## [Your assignment]
Pull every line with "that" from the data.
- - -
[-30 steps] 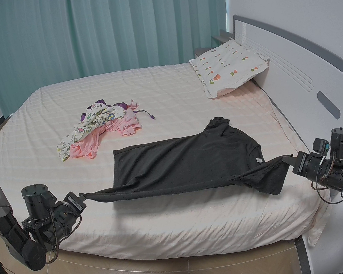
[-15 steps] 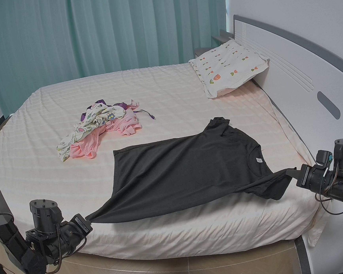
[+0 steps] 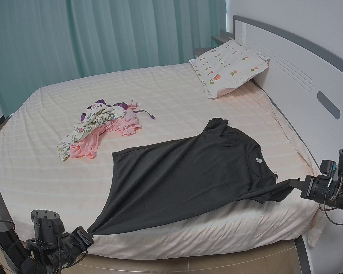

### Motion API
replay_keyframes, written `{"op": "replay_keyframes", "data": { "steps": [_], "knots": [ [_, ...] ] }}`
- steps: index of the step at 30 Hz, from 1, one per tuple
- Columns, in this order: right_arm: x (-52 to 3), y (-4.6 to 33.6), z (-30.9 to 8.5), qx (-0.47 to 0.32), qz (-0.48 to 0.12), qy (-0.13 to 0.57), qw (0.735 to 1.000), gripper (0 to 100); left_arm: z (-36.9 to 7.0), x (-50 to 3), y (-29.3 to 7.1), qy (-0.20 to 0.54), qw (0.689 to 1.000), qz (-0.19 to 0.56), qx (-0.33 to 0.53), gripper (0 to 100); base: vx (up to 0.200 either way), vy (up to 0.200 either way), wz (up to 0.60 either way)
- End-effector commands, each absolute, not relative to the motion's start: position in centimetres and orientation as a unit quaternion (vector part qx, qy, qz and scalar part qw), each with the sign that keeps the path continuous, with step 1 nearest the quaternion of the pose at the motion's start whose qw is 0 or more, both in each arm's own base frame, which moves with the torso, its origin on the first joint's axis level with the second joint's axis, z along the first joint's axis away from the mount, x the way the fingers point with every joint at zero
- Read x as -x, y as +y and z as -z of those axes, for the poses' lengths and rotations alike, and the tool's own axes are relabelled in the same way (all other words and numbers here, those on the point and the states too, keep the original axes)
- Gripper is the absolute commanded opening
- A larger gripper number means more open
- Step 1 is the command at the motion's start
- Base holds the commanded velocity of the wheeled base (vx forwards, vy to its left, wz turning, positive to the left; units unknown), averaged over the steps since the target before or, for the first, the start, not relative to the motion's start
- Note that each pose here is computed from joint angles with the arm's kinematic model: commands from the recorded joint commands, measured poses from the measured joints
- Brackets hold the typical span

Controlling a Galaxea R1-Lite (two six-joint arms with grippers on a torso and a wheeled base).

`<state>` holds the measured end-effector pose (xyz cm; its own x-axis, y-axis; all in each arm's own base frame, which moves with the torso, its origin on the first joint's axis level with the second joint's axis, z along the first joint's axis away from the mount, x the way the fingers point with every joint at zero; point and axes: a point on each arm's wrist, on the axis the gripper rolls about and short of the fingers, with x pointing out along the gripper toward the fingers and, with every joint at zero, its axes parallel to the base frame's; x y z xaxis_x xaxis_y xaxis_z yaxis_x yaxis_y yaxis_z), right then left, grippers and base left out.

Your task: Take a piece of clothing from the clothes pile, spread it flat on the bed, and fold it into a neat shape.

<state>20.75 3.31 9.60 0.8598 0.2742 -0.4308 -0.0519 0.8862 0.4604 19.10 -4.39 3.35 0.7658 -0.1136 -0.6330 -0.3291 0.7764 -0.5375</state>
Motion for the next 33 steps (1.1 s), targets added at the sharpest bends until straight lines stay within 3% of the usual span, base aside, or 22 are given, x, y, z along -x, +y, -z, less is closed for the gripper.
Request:
{"op": "replay_keyframes", "data": {
  "steps": [1, 15, 33],
  "knots": [
    [-21.3, 3.3, -10.3, -0.223, -0.09, 0.233, 0.942, 0, -3.4, -19.2, -4.4, 0.335, 0.881, -0.06, 0.329, 0, 0.0, 0.0, 0.0],
    [-28.4, 4.3, -11.7, -0.226, -0.101, 0.19, 0.95, 0, -6.2, -25.0, -5.2, 0.233, 0.892, -0.039, 0.384, 0, 0.0, 0.0, 0.0],
    [-37.4, 5.5, -10.1, -0.228, -0.107, 0.161, 0.954, 0, -3.8, -32.8, -6.1, 0.188, 0.895, -0.077, 0.397, 0, 0.0, 0.0, 0.0]
  ]
}}
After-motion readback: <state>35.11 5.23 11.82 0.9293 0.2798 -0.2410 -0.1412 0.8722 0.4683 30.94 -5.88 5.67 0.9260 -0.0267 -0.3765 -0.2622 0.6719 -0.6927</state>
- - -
## [Exercise output]
- End-effector commands, each absolute, not relative to the motion's start: position in centimetres and orientation as a unit quaternion (vector part qx, qy, qz and scalar part qw), each with the sign that keeps the path continuous, with step 1 nearest the quaternion of the pose at the motion's start whose qw is 0 or more, both in each arm's own base frame, which moves with the torso, its origin on the first joint's axis level with the second joint's axis, z along the first joint's axis away from the mount, x the way the fingers point with every joint at zero
- Note that each pose here is computed from joint angles with the arm's kinematic model: commands from the recorded joint commands, measured poses from the measured joints

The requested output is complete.